§ DATA EXTRACT
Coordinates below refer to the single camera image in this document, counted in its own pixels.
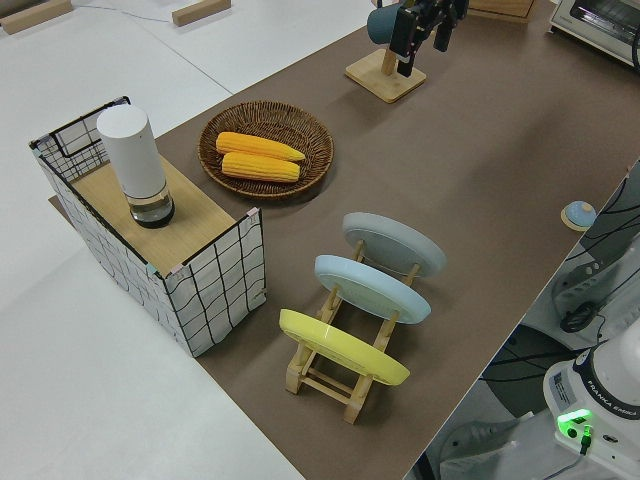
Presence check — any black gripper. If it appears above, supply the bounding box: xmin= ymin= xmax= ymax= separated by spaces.
xmin=388 ymin=0 xmax=470 ymax=78

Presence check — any yellow corn cob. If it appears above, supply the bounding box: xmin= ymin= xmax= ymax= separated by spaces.
xmin=220 ymin=151 xmax=302 ymax=183
xmin=215 ymin=131 xmax=307 ymax=162

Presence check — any light blue plate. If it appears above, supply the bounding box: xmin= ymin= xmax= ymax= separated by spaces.
xmin=313 ymin=254 xmax=432 ymax=325

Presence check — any brown table mat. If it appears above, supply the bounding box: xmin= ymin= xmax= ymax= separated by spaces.
xmin=48 ymin=0 xmax=640 ymax=480

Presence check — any black wire grid basket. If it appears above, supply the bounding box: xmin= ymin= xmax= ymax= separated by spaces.
xmin=28 ymin=95 xmax=266 ymax=359

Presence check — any wooden shelf insert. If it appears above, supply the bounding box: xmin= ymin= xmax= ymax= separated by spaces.
xmin=72 ymin=158 xmax=236 ymax=266

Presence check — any wooden block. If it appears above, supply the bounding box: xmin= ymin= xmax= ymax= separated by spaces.
xmin=171 ymin=0 xmax=232 ymax=27
xmin=0 ymin=0 xmax=72 ymax=35

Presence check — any wooden mug rack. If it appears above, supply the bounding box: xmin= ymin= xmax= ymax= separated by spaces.
xmin=344 ymin=0 xmax=428 ymax=104

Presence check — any white cylindrical bottle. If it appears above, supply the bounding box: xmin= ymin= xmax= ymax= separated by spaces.
xmin=96 ymin=105 xmax=176 ymax=230

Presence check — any dark blue mug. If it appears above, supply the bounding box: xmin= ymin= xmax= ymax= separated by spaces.
xmin=367 ymin=5 xmax=401 ymax=45

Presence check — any white power strip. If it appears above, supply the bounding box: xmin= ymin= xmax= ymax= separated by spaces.
xmin=552 ymin=244 xmax=616 ymax=321

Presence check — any white toaster oven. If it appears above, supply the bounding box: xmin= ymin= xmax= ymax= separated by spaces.
xmin=548 ymin=0 xmax=640 ymax=69

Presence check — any gray plate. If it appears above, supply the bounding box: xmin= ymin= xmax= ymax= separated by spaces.
xmin=341 ymin=212 xmax=447 ymax=280

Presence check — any round wicker basket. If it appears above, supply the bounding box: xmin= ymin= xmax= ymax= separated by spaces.
xmin=198 ymin=101 xmax=335 ymax=200

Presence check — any wooden plate rack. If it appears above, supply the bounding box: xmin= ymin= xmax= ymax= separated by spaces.
xmin=284 ymin=238 xmax=422 ymax=425

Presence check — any yellow plate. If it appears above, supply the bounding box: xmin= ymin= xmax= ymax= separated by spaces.
xmin=278 ymin=308 xmax=412 ymax=386

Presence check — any coiled black cable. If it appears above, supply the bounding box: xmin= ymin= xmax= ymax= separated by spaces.
xmin=559 ymin=299 xmax=609 ymax=334

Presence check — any blue service bell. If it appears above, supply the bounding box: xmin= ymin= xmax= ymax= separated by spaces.
xmin=559 ymin=200 xmax=596 ymax=232

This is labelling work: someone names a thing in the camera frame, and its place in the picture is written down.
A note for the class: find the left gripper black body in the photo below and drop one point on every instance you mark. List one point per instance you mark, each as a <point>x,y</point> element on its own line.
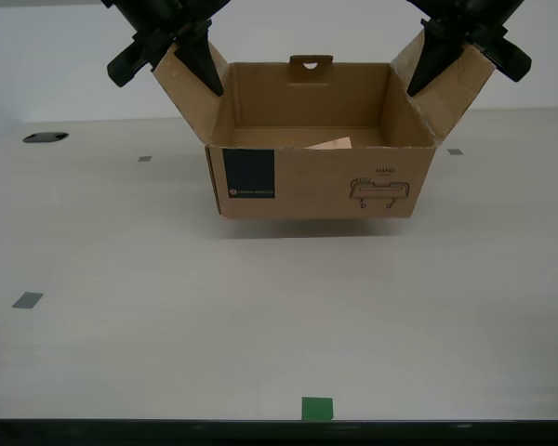
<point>167,14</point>

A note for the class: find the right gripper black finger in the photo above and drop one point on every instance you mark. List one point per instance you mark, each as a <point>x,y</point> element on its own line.
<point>437,51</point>
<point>509,58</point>

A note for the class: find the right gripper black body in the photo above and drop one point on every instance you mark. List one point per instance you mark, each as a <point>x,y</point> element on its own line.
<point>469,14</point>

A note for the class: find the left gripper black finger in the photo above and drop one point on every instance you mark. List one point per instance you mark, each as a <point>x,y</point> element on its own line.
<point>200,51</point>
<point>128,65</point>

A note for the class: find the light wooden block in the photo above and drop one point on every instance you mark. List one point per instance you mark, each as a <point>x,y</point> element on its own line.
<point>332,144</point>

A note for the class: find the brown cardboard box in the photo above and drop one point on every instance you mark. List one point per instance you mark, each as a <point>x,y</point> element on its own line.
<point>316,186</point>

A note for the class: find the grey tape marker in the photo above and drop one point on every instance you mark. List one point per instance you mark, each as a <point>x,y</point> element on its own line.
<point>455,152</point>
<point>144,159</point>
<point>27,301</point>

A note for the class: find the green tape marker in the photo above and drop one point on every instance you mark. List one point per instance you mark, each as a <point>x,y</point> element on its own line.
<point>317,409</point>

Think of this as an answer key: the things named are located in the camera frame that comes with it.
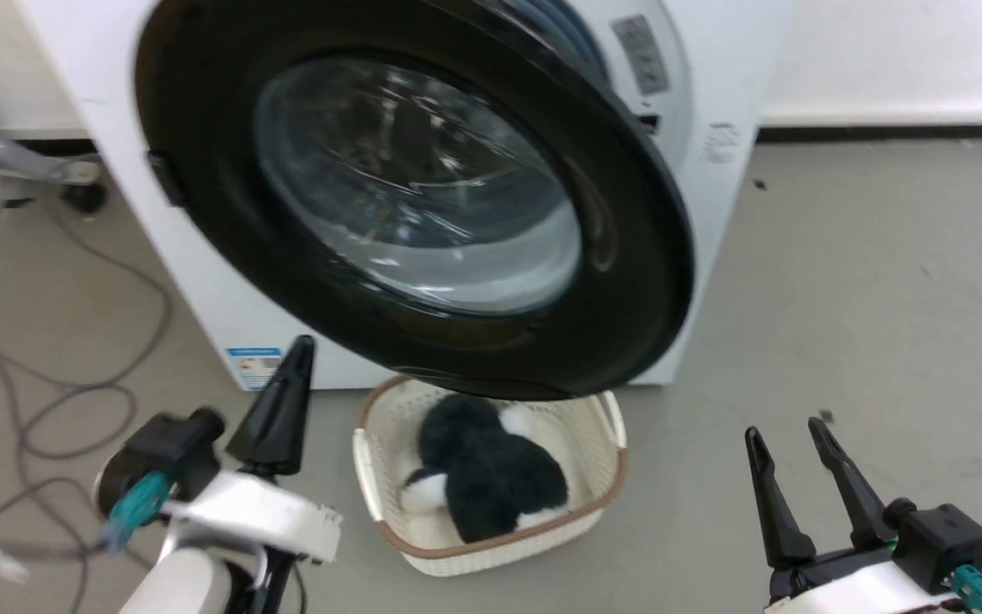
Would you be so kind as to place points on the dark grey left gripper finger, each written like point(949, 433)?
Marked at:
point(274, 426)

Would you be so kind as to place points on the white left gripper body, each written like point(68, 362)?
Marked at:
point(261, 512)

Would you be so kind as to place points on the black round glass washer door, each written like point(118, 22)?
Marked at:
point(201, 170)

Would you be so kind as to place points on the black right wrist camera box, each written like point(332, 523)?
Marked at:
point(938, 537)

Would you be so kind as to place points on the cream plastic laundry basket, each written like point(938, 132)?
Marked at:
point(386, 448)

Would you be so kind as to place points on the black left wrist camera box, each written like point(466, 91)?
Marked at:
point(176, 448)

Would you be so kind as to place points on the black and white plush toy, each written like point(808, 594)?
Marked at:
point(491, 477)

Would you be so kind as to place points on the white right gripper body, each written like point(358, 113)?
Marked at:
point(857, 588)

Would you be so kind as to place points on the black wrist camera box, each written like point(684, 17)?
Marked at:
point(938, 537)
point(176, 448)

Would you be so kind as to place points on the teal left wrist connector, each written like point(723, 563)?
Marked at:
point(137, 503)

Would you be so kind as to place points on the blue energy label sticker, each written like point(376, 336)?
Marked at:
point(254, 367)

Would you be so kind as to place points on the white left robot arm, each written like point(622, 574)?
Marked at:
point(176, 588)

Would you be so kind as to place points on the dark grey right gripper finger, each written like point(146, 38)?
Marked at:
point(776, 520)
point(857, 507)

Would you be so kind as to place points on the grey warning sticker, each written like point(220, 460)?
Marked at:
point(640, 53)

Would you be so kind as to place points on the white washing machine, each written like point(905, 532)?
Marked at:
point(201, 294)

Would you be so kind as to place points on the grey cart frame with caster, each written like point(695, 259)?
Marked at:
point(31, 160)

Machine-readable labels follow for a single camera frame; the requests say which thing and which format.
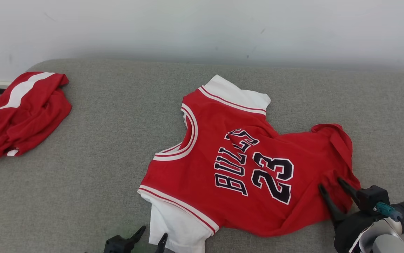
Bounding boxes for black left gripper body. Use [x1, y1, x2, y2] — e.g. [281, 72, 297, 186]
[103, 234, 135, 253]

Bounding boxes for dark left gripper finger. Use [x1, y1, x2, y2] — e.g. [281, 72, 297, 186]
[128, 225, 146, 244]
[155, 233, 168, 253]

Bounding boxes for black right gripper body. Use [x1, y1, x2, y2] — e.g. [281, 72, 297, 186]
[333, 212, 382, 253]

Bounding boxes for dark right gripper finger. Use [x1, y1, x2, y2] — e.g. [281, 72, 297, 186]
[318, 183, 347, 226]
[337, 177, 361, 208]

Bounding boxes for red Bulls 23 jersey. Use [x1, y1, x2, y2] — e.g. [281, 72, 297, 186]
[137, 74, 362, 253]

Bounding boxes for red shorts with white stripe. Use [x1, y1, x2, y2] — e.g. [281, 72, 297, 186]
[0, 71, 73, 160]

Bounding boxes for teal right camera connector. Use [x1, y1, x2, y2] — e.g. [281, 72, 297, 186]
[375, 202, 403, 220]

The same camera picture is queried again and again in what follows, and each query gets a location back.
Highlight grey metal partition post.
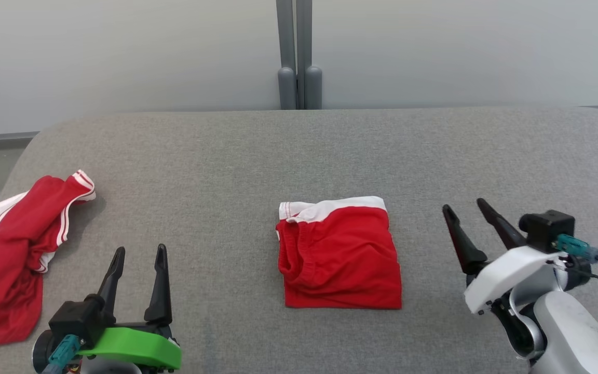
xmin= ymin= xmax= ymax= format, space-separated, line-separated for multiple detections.
xmin=296 ymin=0 xmax=323 ymax=110
xmin=277 ymin=0 xmax=297 ymax=110

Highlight teal right camera connector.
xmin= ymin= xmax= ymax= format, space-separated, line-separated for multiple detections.
xmin=557 ymin=234 xmax=598 ymax=262

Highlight red Bulls basketball jersey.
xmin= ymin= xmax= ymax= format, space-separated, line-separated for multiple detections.
xmin=0 ymin=170 xmax=97 ymax=349

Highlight teal camera connector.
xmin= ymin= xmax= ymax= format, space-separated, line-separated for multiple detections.
xmin=557 ymin=234 xmax=598 ymax=262
xmin=45 ymin=335 xmax=81 ymax=374

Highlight teal left camera connector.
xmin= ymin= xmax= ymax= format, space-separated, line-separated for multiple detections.
xmin=45 ymin=335 xmax=81 ymax=374

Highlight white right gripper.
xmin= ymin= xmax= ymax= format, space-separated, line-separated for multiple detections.
xmin=442 ymin=198 xmax=569 ymax=315

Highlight red shorts with white trim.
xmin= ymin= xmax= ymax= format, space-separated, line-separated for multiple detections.
xmin=276 ymin=196 xmax=402 ymax=310

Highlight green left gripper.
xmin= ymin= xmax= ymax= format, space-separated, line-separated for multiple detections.
xmin=78 ymin=244 xmax=182 ymax=370

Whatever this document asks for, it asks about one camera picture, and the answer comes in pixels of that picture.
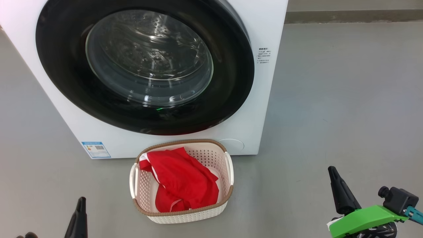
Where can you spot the teal right camera connector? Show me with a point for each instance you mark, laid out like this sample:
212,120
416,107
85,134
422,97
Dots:
414,215

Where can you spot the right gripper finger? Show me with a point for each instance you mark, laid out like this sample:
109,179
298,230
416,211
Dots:
343,198

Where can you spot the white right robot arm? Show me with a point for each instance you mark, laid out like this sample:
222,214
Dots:
380,232

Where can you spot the white front-load washing machine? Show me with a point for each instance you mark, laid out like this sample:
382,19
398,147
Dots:
264,33

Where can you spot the right gripper green-banded body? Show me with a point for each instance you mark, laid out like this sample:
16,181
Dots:
363,218

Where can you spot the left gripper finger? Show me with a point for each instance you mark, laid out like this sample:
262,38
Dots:
78,224
28,235

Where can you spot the black round glass washer door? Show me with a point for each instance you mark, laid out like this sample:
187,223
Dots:
231,82

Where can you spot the red and white garment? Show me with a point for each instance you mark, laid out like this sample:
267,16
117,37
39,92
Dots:
185,172

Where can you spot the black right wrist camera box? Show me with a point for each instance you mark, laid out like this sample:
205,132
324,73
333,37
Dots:
400,200

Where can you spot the cream perforated laundry basket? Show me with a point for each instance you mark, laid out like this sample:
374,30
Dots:
211,155

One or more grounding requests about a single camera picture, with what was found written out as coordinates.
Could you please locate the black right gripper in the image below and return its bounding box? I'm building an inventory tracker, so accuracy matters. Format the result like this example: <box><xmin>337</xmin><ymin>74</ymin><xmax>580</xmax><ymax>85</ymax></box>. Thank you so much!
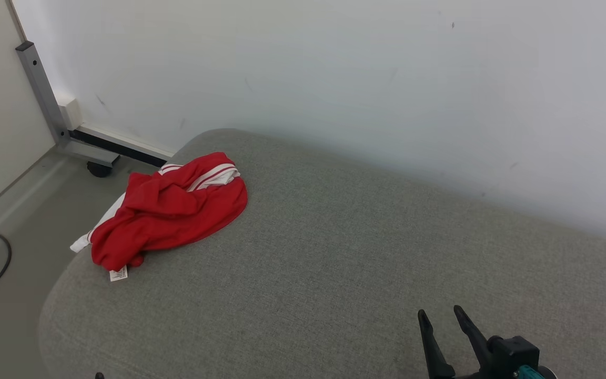
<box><xmin>418</xmin><ymin>305</ymin><xmax>514</xmax><ymax>379</ymax></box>

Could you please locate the red and white basketball jersey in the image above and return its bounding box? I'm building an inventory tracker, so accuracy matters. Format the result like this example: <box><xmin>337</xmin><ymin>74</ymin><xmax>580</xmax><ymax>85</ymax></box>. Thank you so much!
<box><xmin>70</xmin><ymin>152</ymin><xmax>248</xmax><ymax>282</ymax></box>

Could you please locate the grey fabric sofa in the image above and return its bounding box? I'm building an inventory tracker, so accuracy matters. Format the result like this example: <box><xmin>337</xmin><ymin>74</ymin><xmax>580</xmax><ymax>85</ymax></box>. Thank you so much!
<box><xmin>37</xmin><ymin>128</ymin><xmax>606</xmax><ymax>379</ymax></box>

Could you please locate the black caster wheel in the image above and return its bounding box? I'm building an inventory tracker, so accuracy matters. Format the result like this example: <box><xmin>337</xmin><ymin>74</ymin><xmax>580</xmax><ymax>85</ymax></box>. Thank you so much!
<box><xmin>86</xmin><ymin>161</ymin><xmax>114</xmax><ymax>178</ymax></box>

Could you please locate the white and black baseboard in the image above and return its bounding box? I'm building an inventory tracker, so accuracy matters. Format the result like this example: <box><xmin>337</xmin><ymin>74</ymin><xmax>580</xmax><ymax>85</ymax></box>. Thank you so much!
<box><xmin>69</xmin><ymin>125</ymin><xmax>175</xmax><ymax>168</ymax></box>

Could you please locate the white cable duct box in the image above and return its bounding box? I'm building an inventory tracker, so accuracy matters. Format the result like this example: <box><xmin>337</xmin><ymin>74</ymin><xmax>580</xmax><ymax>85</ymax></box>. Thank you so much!
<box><xmin>55</xmin><ymin>95</ymin><xmax>82</xmax><ymax>131</ymax></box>

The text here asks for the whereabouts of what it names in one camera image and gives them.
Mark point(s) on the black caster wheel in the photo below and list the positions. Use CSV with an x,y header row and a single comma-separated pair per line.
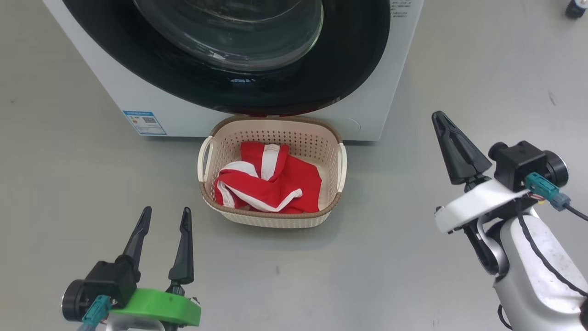
x,y
576,9

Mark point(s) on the blue energy label sticker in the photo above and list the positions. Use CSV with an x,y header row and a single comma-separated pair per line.
x,y
144,123

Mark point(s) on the cream laundry basket brown rim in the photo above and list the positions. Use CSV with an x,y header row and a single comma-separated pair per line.
x,y
275,135

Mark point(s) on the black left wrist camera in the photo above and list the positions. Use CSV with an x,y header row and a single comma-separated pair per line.
x,y
110,278

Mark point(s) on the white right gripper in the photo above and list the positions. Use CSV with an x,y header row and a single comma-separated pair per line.
x,y
473,207

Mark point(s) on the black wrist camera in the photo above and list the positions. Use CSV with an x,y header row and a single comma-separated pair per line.
x,y
521,163
110,278

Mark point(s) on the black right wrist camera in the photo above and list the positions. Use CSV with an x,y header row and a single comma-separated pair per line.
x,y
521,163

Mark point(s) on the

§ YOUR TASK
Whenever a line of the material holds the word "Highlight", copy it out.

§ ANSWER BOX
Highlight grey metal partition post.
Highlight teal right camera connector.
Highlight red Bulls basketball jersey.
Highlight teal camera connector.
Highlight teal left camera connector.
Highlight white right gripper.
Highlight red shorts with white trim.
Highlight green left gripper.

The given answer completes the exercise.